For the first implementation, we use a persistent hashmap wrapped in an atom as our frequency map. We then create a threadpool and a list of 10,000 clojure functions. Each function is a Runnable task that the threadpool will execute concurrently.

Inside each task, we run the dummy layout algorithm for a result, and then concurrently update the frequency map with the result. The update is multi-step: we first query the frequency map to determine if the result already exists. If so, we increment its value; else we assoc the result to the map:

=> (time (let [m (atom {}) p (java.util.concurrent.Executors/newFixedThreadPool 8) t (for [_ (range 1e5)] (fn [] (let [r (run-algorithm)] (swap! m (fn [a] (assoc a r (inc (get a r 0))))))))] (do (.invokeAll p t) (reduce + (vals @m))))) "Elapsed time: 6228.962969 msecs" 100000 |

This seems to work since it registers all 100000 expected updates although I am not 100% sure it’s thread-safe since I’m not completely clear on the swap! semantics.
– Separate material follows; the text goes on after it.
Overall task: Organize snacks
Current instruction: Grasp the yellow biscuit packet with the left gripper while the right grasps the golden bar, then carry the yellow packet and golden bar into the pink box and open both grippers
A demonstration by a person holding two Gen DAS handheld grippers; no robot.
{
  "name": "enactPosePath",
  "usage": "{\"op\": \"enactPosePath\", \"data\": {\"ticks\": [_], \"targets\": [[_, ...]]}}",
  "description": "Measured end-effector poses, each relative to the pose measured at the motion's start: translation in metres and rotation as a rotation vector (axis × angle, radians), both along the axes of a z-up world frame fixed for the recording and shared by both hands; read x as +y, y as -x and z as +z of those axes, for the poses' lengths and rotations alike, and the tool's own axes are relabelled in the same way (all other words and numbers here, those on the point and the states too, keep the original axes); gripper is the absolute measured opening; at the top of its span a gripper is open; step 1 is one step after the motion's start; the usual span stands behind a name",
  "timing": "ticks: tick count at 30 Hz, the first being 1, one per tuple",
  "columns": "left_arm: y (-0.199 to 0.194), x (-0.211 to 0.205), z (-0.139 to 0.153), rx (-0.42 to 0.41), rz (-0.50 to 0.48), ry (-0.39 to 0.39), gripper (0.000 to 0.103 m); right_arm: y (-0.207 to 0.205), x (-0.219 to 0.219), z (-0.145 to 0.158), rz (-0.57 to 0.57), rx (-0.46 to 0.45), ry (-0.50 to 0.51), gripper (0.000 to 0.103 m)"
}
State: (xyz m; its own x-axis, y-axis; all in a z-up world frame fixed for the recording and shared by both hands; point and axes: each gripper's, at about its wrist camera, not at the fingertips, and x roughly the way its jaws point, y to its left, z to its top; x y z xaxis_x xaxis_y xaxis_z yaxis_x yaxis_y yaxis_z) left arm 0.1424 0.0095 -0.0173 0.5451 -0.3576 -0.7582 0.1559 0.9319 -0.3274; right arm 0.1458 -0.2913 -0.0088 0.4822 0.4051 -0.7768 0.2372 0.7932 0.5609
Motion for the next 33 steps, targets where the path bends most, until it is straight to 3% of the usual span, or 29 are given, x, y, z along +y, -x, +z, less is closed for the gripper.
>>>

Either way it gives almost a 6x execution speed increase over the equivalent serial version listed below:

=> (time (reduce + (vals (frequencies (for [_ (range 1e5)] (run-algorithm)))))) "Elapsed time: 32401.273625 msecs" 100000 |

Next: agents!

The code is essentially exactly the same, we just substitute agent for atom, and send for swap!:

=> (time (let [m (agent {}) p (java.util.concurrent.Executors/newFixedThreadPool 8) t (for [_ (range 1e5)] (fn [] (let [r (run-algorithm)] (send m (fn [a] (assoc a r (inc (get a r 0))))))))] (do (.invokeAll p t) (reduce + (vals @m))))) "Elapsed time: 5925.71933 msecs" 100000 |

Seems to work and execution speed appears maybe slightly faster than the atom implementation.

Same basic scheme (with the addition of the dosync), same results:

=> (time (let [m (ref {}) p (java.util.concurrent.Executors/newFixedThreadPool 8) t (for [_ (range 1e5)] (fn [] (let [r (run-algorithm)] (dosync (commute m (fn [a] (assoc a r (inc (get a r 0)))))))))] (do (.invokeAll p t) (reduce + (vals @m))))) "Elapsed time: 6003.470274 msecs" 100000 |

The last implementation strategy I was curious about was eschewing concurrency altogether and using a fork-join style where we run the algorithm in parallel then compute the frequency map in a single thread. This might be faster since there is no contention on a shared data structure:

=> (time (let [p (java.util.concurrent.Executors/newFixedThreadPool 8) t (for [_ (range 1e5)] #(run-algorithm)) r (frequencies (map #(.get %) (.invokeAll p t)))] (reduce + (vals r)))) "Elapsed time: 5874.390879 msecs" 100000 |

Interestingly, just as performant if not slightly more so than the concurrent implementations.